» **DATASET SECTION**
- - -
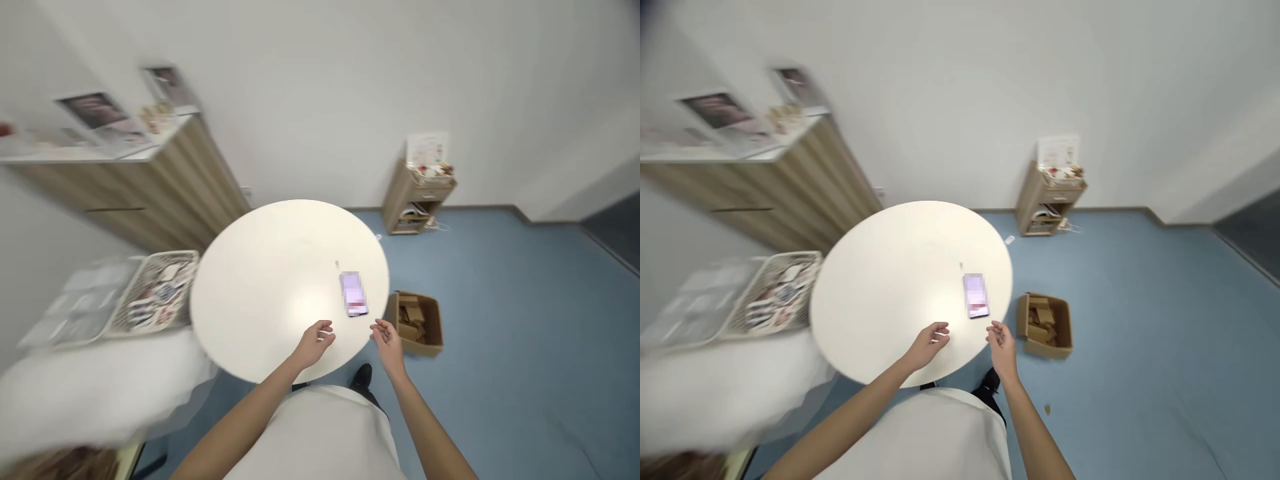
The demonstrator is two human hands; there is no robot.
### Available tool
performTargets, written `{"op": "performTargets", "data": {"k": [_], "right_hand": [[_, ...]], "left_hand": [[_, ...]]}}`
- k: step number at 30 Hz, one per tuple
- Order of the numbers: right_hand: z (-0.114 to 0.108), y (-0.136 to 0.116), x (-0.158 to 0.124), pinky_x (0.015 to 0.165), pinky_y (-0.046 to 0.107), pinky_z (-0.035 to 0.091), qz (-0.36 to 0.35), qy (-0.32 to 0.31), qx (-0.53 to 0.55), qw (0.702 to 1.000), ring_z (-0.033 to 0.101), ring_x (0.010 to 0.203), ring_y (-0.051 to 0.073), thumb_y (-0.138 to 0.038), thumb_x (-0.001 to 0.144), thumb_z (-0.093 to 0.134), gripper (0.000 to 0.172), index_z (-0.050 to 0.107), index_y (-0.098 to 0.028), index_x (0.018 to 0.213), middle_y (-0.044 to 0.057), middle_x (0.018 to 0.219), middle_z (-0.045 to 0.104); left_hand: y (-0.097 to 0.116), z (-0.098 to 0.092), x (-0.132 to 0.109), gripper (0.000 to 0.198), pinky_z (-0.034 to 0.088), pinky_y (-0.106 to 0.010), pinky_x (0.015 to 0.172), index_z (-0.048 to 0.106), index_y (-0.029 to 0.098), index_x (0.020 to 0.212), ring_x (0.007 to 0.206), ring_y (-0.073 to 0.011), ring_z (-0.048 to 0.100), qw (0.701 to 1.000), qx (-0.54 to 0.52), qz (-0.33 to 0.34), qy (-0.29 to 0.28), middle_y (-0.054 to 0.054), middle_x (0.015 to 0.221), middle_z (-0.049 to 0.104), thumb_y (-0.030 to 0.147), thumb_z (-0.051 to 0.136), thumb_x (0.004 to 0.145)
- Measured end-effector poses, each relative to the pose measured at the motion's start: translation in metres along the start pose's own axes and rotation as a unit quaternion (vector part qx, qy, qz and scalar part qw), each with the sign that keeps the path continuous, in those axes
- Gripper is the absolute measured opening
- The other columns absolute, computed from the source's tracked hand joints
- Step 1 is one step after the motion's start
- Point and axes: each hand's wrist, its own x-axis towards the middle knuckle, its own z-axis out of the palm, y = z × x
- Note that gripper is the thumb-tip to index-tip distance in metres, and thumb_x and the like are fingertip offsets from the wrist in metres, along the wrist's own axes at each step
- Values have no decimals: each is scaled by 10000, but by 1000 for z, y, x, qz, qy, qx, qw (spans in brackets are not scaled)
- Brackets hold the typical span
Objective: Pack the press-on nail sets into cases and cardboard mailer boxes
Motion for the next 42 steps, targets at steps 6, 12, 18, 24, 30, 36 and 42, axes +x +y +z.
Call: {"op": "performTargets", "data": {"k": [6,12,18,24,30,36,42], "right_hand": [[110,-14,-33,687,362,493,13,-203,-52,978,587,667,170,-448,665,605,362,577,-180,907,59,820,627],[182,-33,-60,703,352,489,26,-378,-125,917,596,715,184,-468,668,597,362,599,-186,895,63,838,633],[226,-43,-52,691,368,484,12,-471,-169,866,601,682,193,-465,658,594,342,616,-196,868,56,789,627],[281,-40,-46,660,339,472,2,-549,-203,811,595,660,172,-465,649,585,345,614,-205,874,44,807,633],[345,-38,-38,643,329,469,-40,-571,-221,789,578,638,151,-429,667,570,331,605,-212,915,36,838,638],[427,-33,-38,672,327,463,-109,-553,-271,780,583,720,161,-371,693,533,322,579,-231,979,31,881,637],[509,-31,-45,794,347,411,-269,-526,-389,707,543,914,203,-272,736,473,331,535,-222,1058,50,1019,606]], "left_hand": [[-41,-73,-59,351,461,-287,709,550,160,1019,797,-144,578,983,-82,-4,167,-83,984,602,349,546,724],[-82,-117,-107,364,451,-284,696,559,138,975,771,-150,572,947,-127,-51,289,-89,946,609,383,562,705],[-98,-139,-135,392,453,-282,706,562,146,978,742,-153,573,925,-124,-82,349,-79,920,608,407,580,685],[-103,-170,-158,387,457,-308,741,573,175,973,806,-184,578,893,-105,-118,421,-72,925,615,425,576,679],[-118,-230,-154,354,460,-301,735,556,185,1009,813,-176,584,877,-57,-131,459,-65,949,618,370,555,707],[-125,-311,-133,339,373,-356,866,531,211,1066,1003,-225,515,875,114,-156,445,-69,1080,586,341,512,753],[-138,-378,-102,323,260,-418,914,528,237,1063,1055,-273,456,872,175,-187,417,-73,1111,574,316,532,750]]}}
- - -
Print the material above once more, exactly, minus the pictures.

The demonstrator is two human hands; there is no robot.
### Available tool
performTargets, written `{"op": "performTargets", "data": {"k": [_], "right_hand": [[_, ...]], "left_hand": [[_, ...]]}}`
- k: step number at 30 Hz, one per tuple
- Order of the numbers: right_hand: z (-0.114 to 0.108), y (-0.136 to 0.116), x (-0.158 to 0.124), pinky_x (0.015 to 0.165), pinky_y (-0.046 to 0.107), pinky_z (-0.035 to 0.091), qz (-0.36 to 0.35), qy (-0.32 to 0.31), qx (-0.53 to 0.55), qw (0.702 to 1.000), ring_z (-0.033 to 0.101), ring_x (0.010 to 0.203), ring_y (-0.051 to 0.073), thumb_y (-0.138 to 0.038), thumb_x (-0.001 to 0.144), thumb_z (-0.093 to 0.134), gripper (0.000 to 0.172), index_z (-0.050 to 0.107), index_y (-0.098 to 0.028), index_x (0.018 to 0.213), middle_y (-0.044 to 0.057), middle_x (0.018 to 0.219), middle_z (-0.045 to 0.104); left_hand: y (-0.097 to 0.116), z (-0.098 to 0.092), x (-0.132 to 0.109), gripper (0.000 to 0.198), pinky_z (-0.034 to 0.088), pinky_y (-0.106 to 0.010), pinky_x (0.015 to 0.172), index_z (-0.048 to 0.106), index_y (-0.029 to 0.098), index_x (0.020 to 0.212), ring_x (0.007 to 0.206), ring_y (-0.073 to 0.011), ring_z (-0.048 to 0.100), qw (0.701 to 1.000), qx (-0.54 to 0.52), qz (-0.33 to 0.34), qy (-0.29 to 0.28), middle_y (-0.054 to 0.054), middle_x (0.015 to 0.221), middle_z (-0.049 to 0.104), thumb_y (-0.030 to 0.147), thumb_z (-0.051 to 0.136), thumb_x (0.004 to 0.145)
- Measured end-effector poses, each relative to the pose measured at the motion's start: translation in metres along the start pose's own axes and rotation as a unit quaternion (vector part qx, qy, qz and scalar part qw), each with the sign that keeps the path continuous, in those axes
- Gripper is the absolute measured opening
- The other columns absolute, computed from the source's tracked hand joints
- Step 1 is one step after the motion's start
- Point and axes: each hand's wrist, its own x-axis towards the middle knuckle, its own z-axis out of the palm, y = z × x
- Note that gripper is the thumb-tip to index-tip distance in metres, and thumb_x and the like are fingertip offsets from the wrist in metres, along the wrist's own axes at each step
- Values have no decimals: each is scaled by 10000, but by 1000 for z, y, x, qz, qy, qx, qw (spans in brackets are not scaled)
- Brackets hold the typical span
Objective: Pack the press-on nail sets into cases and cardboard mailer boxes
Motion for the next 42 steps, targets at steps 6, 12, 18, 24, 30, 36 and 42, axes +x +y +z.
Call: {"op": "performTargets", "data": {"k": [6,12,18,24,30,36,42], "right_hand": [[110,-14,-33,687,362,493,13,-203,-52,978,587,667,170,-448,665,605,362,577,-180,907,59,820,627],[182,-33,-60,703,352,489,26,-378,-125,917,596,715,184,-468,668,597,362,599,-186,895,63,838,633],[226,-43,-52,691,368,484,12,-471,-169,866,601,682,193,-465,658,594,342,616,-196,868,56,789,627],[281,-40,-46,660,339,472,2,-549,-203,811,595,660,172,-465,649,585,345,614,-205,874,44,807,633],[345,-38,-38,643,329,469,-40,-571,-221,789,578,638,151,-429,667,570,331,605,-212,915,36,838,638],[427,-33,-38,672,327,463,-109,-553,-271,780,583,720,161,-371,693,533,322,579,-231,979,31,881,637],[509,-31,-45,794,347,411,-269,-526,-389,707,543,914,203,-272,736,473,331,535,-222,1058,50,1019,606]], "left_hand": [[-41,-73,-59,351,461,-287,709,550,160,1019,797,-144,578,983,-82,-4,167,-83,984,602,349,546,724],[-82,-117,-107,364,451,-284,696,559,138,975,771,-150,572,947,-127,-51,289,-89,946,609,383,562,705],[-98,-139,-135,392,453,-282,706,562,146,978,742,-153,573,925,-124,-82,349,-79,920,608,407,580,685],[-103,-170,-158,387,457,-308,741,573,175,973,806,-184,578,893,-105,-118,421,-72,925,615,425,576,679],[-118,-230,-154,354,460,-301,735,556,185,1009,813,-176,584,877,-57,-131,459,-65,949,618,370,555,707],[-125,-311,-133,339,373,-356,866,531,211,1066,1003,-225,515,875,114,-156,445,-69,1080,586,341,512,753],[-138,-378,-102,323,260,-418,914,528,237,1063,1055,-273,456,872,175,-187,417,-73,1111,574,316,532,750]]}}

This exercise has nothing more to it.